→ **What is expected**:
The answer must consist of each line below that contains the string "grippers".
━━ Data provided
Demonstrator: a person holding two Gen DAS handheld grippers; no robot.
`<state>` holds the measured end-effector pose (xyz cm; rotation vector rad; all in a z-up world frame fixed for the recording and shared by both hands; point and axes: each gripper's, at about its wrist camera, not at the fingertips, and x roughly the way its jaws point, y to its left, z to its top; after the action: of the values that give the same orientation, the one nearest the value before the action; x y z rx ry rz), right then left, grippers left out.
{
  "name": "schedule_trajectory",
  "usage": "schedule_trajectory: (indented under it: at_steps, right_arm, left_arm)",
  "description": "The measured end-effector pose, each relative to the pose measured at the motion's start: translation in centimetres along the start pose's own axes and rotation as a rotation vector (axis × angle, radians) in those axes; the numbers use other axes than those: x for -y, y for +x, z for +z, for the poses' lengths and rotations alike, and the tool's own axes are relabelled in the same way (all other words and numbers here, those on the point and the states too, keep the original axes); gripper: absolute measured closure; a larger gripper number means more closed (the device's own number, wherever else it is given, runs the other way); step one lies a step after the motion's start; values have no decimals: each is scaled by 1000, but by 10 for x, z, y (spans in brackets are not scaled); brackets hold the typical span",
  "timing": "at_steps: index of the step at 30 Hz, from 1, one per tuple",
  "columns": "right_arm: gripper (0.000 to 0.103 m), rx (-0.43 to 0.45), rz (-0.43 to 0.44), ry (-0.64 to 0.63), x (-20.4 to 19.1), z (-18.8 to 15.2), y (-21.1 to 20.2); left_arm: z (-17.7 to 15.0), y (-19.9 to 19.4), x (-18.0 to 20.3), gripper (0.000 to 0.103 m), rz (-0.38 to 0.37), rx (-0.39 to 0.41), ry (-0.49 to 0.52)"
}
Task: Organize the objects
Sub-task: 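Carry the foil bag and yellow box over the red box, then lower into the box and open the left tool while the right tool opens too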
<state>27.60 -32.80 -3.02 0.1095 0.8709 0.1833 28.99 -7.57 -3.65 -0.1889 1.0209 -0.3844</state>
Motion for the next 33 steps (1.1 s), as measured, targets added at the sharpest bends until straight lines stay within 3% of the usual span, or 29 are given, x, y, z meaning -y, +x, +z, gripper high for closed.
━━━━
→ **Result of the task**:
Demonstrator: a person holding two Gen DAS handheld grippers; no robot.
`<state>` holds the measured end-effector pose (xyz cm; rotation vector rad; all in a z-up world frame fixed for the recording and shared by both hands; point and axes: each gripper's, at about its wrist camera, not at the fingertips, and x roughly the way its jaws point, y to its left, z to its top; after the action: of the values that give the same orientation, the one nearest the value before the action; x y z rx ry rz), right then left, grippers left out.

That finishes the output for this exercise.